Work instruction — In the records below, find the line that contains "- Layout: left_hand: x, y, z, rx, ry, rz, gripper" and the line that contains "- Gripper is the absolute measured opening", then retype exactly those two lines and every line between them.

Raw data —
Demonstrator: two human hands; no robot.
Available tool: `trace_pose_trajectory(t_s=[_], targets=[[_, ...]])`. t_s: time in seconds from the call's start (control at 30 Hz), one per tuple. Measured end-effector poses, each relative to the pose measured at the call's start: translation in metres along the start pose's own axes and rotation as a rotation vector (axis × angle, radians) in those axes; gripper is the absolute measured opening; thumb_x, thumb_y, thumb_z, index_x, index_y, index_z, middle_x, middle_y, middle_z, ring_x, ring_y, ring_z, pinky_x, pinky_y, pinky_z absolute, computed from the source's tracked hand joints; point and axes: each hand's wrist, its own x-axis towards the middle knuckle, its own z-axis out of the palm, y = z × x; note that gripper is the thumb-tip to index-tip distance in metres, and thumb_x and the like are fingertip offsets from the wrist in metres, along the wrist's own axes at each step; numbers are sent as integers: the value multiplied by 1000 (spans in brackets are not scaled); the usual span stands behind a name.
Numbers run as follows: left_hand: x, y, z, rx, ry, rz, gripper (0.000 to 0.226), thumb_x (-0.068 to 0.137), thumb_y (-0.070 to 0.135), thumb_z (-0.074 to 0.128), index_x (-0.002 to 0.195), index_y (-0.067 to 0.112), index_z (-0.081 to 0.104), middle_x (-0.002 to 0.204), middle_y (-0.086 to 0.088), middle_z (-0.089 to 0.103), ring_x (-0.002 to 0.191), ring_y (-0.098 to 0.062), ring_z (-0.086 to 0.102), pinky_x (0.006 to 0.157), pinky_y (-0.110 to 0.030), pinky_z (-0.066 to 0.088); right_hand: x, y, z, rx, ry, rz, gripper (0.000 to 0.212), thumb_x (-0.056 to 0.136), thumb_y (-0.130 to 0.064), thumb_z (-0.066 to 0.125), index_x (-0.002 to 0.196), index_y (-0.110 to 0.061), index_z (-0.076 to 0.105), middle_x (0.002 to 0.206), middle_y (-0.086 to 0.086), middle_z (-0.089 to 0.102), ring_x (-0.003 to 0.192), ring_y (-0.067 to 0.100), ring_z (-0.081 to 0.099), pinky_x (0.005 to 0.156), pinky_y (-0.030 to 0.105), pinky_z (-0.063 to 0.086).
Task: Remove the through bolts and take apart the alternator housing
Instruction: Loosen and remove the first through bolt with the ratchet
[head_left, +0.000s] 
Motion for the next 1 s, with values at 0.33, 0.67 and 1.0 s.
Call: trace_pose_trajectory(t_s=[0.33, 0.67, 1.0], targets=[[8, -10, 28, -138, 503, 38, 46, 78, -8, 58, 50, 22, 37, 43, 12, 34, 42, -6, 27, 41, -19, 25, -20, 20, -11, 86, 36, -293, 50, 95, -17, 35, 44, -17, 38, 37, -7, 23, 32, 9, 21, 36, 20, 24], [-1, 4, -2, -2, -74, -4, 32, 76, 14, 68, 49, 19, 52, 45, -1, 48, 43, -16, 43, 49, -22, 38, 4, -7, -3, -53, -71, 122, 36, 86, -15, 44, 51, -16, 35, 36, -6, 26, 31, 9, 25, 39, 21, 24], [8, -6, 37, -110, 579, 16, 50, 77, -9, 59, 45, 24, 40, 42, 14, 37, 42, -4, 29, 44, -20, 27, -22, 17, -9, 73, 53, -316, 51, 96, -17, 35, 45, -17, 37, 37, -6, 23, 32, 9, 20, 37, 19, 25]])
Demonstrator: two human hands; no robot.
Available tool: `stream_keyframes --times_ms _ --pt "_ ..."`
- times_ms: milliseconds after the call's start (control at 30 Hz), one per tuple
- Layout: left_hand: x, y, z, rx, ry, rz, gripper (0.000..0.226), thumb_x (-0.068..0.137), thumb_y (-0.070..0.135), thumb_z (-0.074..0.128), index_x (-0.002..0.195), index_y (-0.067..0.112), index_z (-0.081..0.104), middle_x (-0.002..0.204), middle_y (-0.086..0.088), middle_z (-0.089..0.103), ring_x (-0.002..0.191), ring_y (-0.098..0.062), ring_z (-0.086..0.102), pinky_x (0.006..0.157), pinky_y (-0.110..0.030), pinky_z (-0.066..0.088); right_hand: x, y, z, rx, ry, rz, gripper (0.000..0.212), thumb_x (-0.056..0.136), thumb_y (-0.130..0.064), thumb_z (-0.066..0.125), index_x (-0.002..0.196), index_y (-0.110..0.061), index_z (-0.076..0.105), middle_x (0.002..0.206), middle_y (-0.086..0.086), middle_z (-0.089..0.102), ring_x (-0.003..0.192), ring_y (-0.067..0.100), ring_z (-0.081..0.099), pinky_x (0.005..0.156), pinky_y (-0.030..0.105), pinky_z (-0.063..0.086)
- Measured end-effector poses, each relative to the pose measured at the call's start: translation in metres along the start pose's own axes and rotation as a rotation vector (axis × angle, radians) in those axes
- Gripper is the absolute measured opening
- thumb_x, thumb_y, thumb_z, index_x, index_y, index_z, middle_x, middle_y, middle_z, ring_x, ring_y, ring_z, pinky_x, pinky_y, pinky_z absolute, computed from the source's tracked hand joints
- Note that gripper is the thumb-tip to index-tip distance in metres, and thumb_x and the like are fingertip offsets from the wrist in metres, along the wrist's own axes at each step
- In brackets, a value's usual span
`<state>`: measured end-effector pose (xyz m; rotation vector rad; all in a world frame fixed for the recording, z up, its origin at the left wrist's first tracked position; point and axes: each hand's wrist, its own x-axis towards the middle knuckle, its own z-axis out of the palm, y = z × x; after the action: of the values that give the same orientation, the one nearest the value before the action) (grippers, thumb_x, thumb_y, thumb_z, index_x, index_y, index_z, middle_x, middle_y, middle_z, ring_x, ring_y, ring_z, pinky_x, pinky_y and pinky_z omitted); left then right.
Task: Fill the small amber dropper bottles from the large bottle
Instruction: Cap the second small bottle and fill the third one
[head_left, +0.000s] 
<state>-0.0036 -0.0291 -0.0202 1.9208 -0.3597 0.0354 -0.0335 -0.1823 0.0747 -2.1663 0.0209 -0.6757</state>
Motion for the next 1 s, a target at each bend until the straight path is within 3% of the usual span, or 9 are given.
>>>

Answer to this task —
- Layout: left_hand: x, y, z, rx, ry, rz, gripper (0.000..0.226), thumb_x (-0.068..0.137), thumb_y (-0.070..0.135), thumb_z (-0.074..0.128), index_x (-0.002..0.195), index_y (-0.067..0.112), index_z (-0.081..0.104), middle_x (-0.002..0.204), middle_y (-0.086..0.088), middle_z (-0.089..0.103), ring_x (-0.002..0.191), ring_y (-0.098..0.062), ring_z (-0.086..0.102), pinky_x (0.006..0.157), pinky_y (-0.110..0.030), pinky_z (-0.066..0.088); right_hand: x, y, z, rx, ry, rz, gripper (0.000..0.212), thumb_x (-0.056..0.136), thumb_y (-0.130..0.064), thumb_z (-0.066..0.125), index_x (-0.002..0.196), index_y (-0.110..0.061), index_z (-0.076..0.105), middle_x (0.002..0.206), middle_y (-0.086..0.086), middle_z (-0.089..0.102), ring_x (-0.003..0.192), ring_y (-0.067..0.100), ring_z (-0.081..0.099), pinky_x (0.005..0.156), pinky_y (-0.030..0.105), pinky_z (-0.063..0.086)
- Measured end-effector poses, each relative to the pose measured at the call's start: translation in metres along the start pose's own axes and rotation as a rotation vector (axis × angle, radians) in those axes
- Gripper is the absolute measured opening

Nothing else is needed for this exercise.